La liberté humaine face à Dieu

« Aujourd’hui nous abordons la question de la liberté de l’homme face à Dieu. Alors, tout d’abord, qu’est-ce que la liberté ? »

Alexis : « La notion de liberté se comprend relativement à celle de contrainte. On pourrait penser qu’il y a une opposition stricte entre ces deux notions, mais en réalité leur relation est plus complexe. A la fin d’un repas, on me donne le choix entre un café ou un thé. Je suis libre, dans la mesure où je peux choisir entre le café, le thé, ou encore ne rien prendre. Néanmoins, je suis également contraint : d’une part, la maîtresse de maison exige de moi une réponse, d’autre part je n’ai le choix qu’entre du café ou du thé seulement, il n’y a pas d’autre alternative. D’une manière générale, nous sommes libres dans la mesure où nous pouvons faire un choix dans un certain cadre de contrainte.
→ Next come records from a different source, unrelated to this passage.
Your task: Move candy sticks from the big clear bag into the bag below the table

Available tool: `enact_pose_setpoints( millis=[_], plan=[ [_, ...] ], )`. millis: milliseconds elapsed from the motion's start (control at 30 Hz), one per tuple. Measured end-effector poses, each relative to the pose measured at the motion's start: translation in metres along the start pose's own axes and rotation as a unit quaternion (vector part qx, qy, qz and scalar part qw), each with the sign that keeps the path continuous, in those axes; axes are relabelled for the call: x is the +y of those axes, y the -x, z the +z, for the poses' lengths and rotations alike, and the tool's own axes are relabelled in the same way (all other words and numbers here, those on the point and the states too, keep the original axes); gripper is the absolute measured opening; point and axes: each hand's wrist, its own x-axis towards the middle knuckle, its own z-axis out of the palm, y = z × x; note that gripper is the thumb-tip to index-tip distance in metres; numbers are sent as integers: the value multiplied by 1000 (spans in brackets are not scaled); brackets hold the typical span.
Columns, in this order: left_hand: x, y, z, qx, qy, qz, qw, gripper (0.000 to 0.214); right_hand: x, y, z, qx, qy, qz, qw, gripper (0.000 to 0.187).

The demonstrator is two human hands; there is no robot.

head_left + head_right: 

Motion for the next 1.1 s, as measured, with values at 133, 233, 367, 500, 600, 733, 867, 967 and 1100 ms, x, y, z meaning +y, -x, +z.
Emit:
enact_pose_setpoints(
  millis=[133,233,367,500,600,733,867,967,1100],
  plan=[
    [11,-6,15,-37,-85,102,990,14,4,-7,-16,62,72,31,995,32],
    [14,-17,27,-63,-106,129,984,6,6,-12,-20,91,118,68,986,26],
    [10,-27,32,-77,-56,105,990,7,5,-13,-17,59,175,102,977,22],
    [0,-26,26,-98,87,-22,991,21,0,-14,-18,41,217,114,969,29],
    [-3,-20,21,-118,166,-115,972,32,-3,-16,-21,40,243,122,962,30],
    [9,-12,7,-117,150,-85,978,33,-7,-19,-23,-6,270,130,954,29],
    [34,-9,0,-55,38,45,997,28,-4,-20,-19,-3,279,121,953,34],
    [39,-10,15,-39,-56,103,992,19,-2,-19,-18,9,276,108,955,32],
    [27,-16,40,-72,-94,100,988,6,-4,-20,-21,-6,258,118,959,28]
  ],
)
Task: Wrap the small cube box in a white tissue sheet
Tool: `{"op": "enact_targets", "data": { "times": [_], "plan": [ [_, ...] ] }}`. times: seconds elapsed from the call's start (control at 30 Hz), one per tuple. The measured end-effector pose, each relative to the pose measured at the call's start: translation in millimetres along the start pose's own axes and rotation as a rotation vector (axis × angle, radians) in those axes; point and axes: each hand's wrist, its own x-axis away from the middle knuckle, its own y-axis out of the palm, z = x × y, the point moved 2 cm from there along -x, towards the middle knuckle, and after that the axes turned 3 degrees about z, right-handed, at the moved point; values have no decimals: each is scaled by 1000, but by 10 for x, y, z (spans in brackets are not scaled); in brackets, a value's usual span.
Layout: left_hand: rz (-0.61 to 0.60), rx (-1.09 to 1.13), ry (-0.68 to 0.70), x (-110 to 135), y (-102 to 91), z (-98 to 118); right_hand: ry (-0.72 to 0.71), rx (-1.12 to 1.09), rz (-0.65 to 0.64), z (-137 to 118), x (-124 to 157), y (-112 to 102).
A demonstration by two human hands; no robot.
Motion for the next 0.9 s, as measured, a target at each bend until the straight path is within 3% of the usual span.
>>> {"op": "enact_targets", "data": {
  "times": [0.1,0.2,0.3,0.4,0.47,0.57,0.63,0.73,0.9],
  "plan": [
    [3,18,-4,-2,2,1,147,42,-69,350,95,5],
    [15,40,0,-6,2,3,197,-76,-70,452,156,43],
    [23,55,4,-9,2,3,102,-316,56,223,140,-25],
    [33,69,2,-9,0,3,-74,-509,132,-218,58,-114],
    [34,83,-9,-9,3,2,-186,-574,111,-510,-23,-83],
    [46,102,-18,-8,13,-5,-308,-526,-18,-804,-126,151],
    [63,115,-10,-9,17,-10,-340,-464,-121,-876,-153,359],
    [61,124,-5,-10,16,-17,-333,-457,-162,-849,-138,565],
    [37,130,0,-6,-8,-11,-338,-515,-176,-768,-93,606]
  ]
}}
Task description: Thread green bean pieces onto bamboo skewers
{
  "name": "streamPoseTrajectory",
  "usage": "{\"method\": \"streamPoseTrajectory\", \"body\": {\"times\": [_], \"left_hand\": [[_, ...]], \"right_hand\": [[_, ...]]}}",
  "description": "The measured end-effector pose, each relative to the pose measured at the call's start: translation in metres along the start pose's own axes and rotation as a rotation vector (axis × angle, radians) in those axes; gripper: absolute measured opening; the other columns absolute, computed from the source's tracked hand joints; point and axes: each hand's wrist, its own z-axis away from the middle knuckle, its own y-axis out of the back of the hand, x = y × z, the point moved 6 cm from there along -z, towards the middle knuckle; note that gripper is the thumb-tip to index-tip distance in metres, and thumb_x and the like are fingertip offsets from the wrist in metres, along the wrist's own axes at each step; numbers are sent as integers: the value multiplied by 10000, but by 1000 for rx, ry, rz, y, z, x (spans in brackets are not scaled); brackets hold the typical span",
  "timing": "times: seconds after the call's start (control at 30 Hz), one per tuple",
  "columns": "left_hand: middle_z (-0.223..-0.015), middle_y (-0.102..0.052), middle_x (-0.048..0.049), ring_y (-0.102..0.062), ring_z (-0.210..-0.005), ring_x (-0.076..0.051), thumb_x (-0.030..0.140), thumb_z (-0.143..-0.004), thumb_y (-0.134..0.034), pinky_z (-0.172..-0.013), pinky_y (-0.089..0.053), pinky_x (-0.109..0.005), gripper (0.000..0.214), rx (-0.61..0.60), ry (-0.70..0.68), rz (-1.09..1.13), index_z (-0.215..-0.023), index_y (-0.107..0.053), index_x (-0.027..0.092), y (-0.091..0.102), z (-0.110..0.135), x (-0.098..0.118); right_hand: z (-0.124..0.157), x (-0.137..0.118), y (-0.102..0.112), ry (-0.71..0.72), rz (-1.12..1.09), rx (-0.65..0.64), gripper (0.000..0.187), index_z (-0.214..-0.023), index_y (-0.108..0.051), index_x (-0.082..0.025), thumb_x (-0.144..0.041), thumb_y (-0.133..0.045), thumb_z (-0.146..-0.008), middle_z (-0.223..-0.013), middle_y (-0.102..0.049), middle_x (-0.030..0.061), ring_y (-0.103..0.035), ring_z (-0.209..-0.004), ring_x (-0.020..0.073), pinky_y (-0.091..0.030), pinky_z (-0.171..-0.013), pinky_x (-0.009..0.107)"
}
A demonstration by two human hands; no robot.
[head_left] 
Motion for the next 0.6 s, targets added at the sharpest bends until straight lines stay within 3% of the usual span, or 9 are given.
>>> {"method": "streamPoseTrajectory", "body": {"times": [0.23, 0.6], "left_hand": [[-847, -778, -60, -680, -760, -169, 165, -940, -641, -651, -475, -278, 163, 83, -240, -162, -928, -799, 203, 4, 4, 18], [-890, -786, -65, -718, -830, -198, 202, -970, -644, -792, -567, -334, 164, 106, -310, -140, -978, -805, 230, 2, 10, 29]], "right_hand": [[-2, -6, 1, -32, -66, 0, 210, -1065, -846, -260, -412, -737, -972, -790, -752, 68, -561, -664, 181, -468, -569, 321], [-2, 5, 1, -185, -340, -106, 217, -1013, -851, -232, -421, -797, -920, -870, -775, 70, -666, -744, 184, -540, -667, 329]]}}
Mais ce cadre de contrainte est ce qui permet la liberté : si la maîtresse de maison ne m’avait pas proposé un choix à faire, je ne pourrais pas le faire. On ne peut donc pas strictement opposer la liberté et la contrainte. Néanmoins, il va de soi qu’il n’y a plus de liberté lorsque la contrainte n’offre plus de choix : Si la maîtresse de maison ajoute dans mon assiette une portion de son plat, en me disant : « vous n’êtes pas très gros, prenez en donc encore un peu », je ne suis plus libre. »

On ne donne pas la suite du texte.